(Supplied entries)

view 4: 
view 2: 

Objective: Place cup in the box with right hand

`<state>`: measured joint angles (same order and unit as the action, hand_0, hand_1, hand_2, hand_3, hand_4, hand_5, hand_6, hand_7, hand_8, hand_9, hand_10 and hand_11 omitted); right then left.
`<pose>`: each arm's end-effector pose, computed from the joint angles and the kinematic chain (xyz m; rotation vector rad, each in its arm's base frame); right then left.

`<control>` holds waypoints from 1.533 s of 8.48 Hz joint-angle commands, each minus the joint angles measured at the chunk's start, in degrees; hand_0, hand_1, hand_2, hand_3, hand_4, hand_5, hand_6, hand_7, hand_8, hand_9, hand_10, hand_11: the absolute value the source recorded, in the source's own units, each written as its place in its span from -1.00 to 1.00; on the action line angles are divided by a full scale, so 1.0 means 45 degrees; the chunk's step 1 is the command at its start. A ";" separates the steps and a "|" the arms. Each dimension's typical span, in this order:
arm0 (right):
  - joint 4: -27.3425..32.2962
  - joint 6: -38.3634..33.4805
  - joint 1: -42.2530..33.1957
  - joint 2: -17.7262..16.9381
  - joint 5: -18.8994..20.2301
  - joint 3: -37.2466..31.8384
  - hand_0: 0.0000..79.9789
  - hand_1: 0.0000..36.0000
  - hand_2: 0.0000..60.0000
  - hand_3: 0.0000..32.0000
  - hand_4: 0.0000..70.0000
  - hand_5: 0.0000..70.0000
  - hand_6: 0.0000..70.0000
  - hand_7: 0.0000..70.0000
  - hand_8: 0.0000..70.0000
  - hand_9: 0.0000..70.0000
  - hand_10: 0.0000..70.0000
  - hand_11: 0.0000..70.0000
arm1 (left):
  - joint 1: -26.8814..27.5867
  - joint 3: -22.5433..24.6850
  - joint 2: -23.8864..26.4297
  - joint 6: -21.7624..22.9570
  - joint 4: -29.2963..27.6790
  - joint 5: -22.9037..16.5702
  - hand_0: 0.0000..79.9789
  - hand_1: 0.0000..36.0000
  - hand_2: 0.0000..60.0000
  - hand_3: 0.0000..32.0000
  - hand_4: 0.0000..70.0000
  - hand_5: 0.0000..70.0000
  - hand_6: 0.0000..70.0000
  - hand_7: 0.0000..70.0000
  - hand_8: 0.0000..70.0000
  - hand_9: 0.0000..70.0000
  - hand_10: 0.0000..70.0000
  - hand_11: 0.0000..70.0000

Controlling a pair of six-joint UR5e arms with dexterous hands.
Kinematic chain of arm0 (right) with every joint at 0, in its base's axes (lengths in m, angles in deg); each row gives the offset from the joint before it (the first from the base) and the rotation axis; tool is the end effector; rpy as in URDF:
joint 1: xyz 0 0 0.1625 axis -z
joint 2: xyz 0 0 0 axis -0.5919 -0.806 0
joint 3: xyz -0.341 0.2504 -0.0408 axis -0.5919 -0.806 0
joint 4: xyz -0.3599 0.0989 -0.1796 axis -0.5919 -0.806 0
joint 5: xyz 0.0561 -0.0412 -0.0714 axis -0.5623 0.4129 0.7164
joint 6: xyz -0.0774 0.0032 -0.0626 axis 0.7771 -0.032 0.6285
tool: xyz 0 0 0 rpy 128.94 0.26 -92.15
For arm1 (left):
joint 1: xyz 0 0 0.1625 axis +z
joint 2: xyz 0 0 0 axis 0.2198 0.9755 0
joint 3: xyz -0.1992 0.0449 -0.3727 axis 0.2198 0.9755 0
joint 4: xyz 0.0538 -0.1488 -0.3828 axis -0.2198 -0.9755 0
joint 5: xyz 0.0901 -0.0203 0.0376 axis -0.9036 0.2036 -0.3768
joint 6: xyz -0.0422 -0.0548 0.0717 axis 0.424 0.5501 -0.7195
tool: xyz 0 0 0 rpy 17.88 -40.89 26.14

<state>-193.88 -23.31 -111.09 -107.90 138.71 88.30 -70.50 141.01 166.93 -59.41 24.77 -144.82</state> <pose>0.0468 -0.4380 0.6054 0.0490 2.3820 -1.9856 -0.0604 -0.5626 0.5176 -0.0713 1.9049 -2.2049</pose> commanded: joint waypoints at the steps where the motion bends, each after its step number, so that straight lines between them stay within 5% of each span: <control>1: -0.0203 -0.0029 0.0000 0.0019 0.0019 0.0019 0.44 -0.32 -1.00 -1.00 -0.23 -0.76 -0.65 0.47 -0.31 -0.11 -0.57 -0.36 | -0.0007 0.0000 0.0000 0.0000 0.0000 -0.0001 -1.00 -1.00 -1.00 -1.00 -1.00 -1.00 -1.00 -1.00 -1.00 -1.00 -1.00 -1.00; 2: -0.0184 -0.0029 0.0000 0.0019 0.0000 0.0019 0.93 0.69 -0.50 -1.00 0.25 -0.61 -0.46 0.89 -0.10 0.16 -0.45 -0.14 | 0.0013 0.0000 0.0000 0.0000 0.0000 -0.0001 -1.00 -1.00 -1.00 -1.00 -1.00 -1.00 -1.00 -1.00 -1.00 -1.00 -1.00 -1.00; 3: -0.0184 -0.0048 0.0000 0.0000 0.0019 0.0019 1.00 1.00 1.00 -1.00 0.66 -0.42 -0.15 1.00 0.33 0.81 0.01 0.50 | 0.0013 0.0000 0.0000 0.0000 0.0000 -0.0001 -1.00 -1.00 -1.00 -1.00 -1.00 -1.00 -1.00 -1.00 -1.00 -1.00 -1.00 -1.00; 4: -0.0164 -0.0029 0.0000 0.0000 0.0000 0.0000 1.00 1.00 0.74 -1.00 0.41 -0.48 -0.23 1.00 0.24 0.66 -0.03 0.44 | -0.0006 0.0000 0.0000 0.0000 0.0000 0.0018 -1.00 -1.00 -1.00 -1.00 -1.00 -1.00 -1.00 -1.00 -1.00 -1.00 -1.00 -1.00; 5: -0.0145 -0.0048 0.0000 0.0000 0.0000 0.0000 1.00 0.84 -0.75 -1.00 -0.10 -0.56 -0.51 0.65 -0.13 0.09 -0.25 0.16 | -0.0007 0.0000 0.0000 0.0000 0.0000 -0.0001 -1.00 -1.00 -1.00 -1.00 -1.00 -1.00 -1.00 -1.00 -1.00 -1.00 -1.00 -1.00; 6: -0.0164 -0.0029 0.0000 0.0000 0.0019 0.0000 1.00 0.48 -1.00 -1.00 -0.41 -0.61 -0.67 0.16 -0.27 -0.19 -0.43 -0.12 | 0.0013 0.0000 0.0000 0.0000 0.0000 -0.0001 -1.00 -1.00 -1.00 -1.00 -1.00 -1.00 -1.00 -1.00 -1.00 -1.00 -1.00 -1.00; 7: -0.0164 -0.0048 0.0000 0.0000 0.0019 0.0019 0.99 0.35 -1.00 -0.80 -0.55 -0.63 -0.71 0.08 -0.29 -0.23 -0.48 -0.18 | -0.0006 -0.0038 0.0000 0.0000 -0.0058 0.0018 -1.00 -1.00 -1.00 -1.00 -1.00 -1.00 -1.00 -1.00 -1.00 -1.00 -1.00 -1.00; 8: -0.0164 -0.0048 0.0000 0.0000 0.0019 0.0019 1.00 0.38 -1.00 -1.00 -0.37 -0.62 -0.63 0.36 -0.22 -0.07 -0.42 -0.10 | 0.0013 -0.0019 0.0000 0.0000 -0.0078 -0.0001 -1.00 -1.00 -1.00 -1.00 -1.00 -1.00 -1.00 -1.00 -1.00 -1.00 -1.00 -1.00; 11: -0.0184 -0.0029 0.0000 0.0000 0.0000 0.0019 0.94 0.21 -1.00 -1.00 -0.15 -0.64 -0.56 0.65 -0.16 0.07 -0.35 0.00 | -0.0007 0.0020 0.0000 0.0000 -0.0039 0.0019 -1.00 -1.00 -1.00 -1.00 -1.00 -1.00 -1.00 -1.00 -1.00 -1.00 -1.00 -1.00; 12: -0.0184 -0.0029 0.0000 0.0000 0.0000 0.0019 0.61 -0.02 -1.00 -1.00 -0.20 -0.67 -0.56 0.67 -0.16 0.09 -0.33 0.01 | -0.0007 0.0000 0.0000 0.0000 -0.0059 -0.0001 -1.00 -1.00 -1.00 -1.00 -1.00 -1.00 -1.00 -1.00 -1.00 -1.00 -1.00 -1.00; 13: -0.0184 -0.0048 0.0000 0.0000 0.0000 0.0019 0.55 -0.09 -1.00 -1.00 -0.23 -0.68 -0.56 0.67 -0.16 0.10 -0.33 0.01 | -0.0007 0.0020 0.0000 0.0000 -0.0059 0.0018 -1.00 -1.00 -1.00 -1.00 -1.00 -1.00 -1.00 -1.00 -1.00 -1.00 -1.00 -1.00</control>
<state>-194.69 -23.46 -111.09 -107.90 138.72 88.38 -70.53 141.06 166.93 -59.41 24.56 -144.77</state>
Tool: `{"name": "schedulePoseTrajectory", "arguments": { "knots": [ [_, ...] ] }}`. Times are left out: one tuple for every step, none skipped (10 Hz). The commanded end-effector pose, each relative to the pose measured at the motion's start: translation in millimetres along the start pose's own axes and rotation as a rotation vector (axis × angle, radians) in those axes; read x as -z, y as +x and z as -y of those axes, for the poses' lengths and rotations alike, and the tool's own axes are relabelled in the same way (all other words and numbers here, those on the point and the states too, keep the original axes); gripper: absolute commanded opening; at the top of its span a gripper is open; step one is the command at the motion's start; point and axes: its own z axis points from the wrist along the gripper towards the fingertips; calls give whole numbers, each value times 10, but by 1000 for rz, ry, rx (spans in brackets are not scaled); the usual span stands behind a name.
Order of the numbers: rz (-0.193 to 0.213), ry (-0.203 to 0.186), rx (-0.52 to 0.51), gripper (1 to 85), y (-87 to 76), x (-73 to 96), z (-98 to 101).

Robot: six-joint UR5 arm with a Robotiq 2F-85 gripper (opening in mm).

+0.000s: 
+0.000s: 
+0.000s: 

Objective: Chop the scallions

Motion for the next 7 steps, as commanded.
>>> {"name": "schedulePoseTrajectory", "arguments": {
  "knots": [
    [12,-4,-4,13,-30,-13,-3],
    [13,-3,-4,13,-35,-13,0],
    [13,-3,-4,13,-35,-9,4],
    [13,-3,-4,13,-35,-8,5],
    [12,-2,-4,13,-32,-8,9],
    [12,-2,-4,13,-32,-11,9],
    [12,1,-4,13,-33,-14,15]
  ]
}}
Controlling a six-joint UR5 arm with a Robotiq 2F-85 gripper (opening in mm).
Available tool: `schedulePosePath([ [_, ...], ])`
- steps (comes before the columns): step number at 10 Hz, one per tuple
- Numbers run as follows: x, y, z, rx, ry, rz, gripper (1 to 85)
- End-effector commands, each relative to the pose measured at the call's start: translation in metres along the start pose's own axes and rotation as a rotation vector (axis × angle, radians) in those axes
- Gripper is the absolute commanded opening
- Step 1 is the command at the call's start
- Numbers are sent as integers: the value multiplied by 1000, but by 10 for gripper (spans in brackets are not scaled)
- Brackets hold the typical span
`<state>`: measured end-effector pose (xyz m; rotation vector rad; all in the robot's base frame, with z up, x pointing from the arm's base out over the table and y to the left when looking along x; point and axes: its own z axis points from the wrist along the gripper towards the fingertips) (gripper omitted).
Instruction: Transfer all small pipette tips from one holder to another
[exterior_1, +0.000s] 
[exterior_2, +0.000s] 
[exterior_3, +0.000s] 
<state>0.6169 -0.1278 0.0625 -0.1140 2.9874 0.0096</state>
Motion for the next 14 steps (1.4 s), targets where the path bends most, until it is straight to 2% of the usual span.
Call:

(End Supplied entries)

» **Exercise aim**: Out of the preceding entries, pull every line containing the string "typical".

» **Response to the task**:
`<control>` holds waypoints from 1.533 s of 8.48 Hz joint-angle commands, each minus the joint angles measured at the chunk's start, in degrees; hand_0, hand_1, hand_2, hand_3, hand_4, hand_5, hand_6, hand_7, hand_8, hand_9, hand_10, hand_11: the absolute value the source recorded, in the source's own units, each written as its place in its span from -1.00 to 1.00; on the action line angles are divided by a full scale, so 1.0 means 45 degrees; the chunk's step 1 is the command at its start. A ";" separates the steps and a "|" the arms. Each dimension's typical span, in this order:
- Brackets hold the typical span

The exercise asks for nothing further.